Electronic properties and photocatalytic characteristics with high solar-to-hydrogen efficiency in a promising S-scheme Hf2CO2/SiS2 heterojunction: First-principles calculations

Abstract

The structural, electronic, and optical properties of the Hf₂CO₂/SiS₂ heterojunction were analyzed using first-principles calculations, and the effects of biaxial strains on its band structure and optical absorption were also investigated. The results show that the Hf₂CO₂/SiS₂ heterojunction exhibits an indirect bandgap of 1.05 eV and non-trivial band overlap, which facilitates efficient charge separation and transport. Differential charge density analysis reveals charge transfer at the interface, forming an intrinsic electric field that enhances the separation of photogenerated carriers and thereby improves photocatalytic performance.

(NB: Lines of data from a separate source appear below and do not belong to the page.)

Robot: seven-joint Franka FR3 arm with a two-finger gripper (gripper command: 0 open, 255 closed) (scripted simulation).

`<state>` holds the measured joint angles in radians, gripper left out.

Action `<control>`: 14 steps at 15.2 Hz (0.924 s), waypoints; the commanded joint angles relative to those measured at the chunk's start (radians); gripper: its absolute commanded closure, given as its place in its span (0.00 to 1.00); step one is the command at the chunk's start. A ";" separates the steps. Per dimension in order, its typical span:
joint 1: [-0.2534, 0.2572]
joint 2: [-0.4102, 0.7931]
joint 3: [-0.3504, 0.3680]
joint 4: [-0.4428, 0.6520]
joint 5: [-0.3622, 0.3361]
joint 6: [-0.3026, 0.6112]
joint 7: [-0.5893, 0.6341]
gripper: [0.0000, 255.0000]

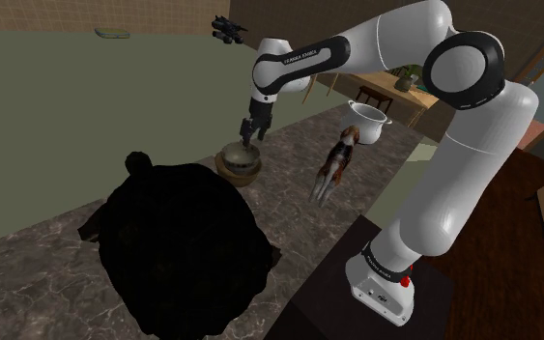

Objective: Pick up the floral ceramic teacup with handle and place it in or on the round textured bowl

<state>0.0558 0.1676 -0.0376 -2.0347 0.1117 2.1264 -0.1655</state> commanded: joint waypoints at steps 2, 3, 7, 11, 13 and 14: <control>0.000 0.000 0.000 -0.001 0.000 0.000 0.000 0.00; -0.001 -0.013 -0.001 0.018 -0.003 -0.031 0.002 0.00; -0.005 -0.044 -0.005 0.076 -0.009 -0.120 0.006 0.00; -0.005 -0.044 -0.005 0.076 -0.009 -0.120 0.006 0.00; -0.005 -0.044 -0.005 0.076 -0.009 -0.120 0.006 0.00; -0.005 -0.044 -0.005 0.076 -0.009 -0.120 0.006 0.00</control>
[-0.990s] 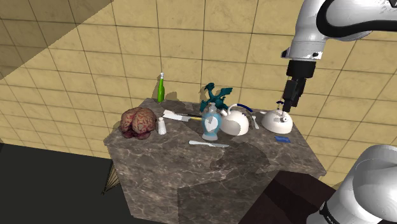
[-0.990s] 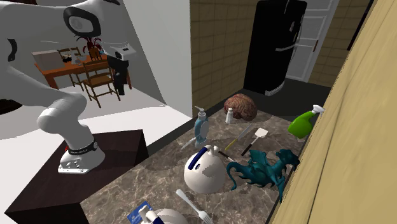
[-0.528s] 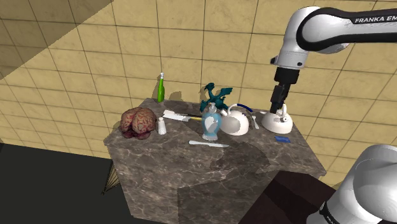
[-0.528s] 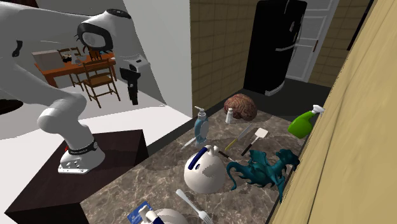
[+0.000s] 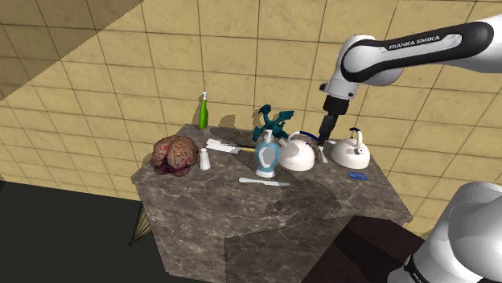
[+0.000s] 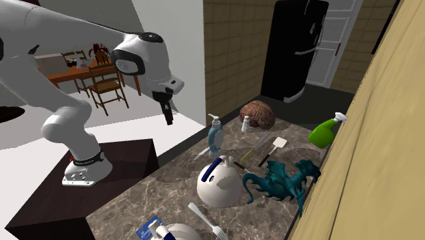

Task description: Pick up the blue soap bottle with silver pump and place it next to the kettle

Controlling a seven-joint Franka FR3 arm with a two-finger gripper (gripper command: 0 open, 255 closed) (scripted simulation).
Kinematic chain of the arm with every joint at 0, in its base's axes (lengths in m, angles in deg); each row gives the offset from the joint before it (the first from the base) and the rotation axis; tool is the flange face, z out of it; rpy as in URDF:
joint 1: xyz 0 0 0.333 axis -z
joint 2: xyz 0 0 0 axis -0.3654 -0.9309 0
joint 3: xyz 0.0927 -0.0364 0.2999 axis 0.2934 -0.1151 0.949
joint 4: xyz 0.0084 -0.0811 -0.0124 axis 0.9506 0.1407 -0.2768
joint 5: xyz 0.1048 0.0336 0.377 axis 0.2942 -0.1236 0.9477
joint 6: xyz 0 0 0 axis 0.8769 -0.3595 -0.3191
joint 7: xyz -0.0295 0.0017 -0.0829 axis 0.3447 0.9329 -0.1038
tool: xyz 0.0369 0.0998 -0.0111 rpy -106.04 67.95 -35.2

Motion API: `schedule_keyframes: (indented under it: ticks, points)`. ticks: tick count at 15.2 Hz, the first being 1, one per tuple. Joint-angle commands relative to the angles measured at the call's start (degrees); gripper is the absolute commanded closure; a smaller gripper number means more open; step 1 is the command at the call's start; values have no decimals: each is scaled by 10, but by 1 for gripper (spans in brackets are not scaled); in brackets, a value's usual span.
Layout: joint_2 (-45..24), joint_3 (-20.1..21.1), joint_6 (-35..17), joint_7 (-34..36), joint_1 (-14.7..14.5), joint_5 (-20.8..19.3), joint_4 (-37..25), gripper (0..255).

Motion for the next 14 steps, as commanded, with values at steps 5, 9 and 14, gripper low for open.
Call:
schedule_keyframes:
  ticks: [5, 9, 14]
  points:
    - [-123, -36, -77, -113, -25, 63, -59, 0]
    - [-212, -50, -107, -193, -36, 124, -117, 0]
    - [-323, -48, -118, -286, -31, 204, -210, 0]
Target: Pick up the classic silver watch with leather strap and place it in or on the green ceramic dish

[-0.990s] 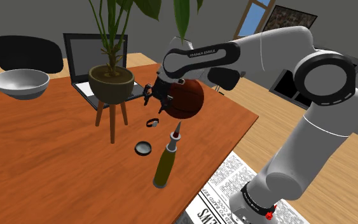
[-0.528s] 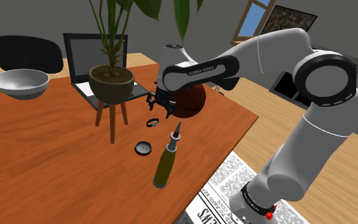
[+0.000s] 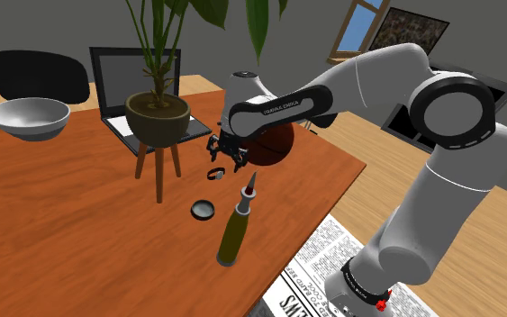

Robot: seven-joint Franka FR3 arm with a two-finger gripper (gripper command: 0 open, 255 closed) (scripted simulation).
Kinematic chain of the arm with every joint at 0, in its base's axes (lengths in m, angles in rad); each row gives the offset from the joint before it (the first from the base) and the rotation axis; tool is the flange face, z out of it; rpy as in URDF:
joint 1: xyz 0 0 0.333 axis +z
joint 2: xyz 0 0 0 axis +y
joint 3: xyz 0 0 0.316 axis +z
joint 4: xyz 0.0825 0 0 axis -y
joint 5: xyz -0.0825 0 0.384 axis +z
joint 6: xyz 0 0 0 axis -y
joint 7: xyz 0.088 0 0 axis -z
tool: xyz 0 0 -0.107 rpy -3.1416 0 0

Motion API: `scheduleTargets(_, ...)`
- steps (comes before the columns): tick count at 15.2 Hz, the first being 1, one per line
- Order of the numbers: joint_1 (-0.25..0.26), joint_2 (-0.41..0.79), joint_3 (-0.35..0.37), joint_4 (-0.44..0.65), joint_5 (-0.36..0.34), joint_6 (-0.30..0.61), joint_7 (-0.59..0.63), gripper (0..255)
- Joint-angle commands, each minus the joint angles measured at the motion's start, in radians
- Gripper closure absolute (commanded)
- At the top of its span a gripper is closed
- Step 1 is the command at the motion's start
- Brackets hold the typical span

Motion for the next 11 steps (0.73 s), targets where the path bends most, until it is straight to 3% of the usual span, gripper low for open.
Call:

The Hf₂CO₂/SiS₂ heterojunction aligns with the S-scheme heterojunction model, enabling effective separation of photogenerated electron-hole pairs. Optical analysis shows significant light absorption in the UV and visible regions, with a redshift compared to monolayer materials. The predicted solar-to-hydrogen (STH) conversion efficiency of the Hf₂CO₂/SiS₂ heterojunction reaches 55.20 %, highlighting its potential for photocatalytic hydrogen production. Surface modification through elemental doping optimizes hydrogen evolution reaction (HER) activity of the Hf₂CO₂/SiS₂ heterojunction, ensuring exothermic reactions. Under alkaline conditions, the oxygen evolution reaction (OER) process of the Hf₂CO₂/SiS₂ heterojunction is spontaneous. Biaxial strain tuning further optimizes the bandgap and optical absorption properties of the Hf₂CO₂/SiS₂ heterojunction, thereby enhancing its photocatalytic performance. The research provides highly potential candidate materials for exploring efficient hydrogen evolution catalysts.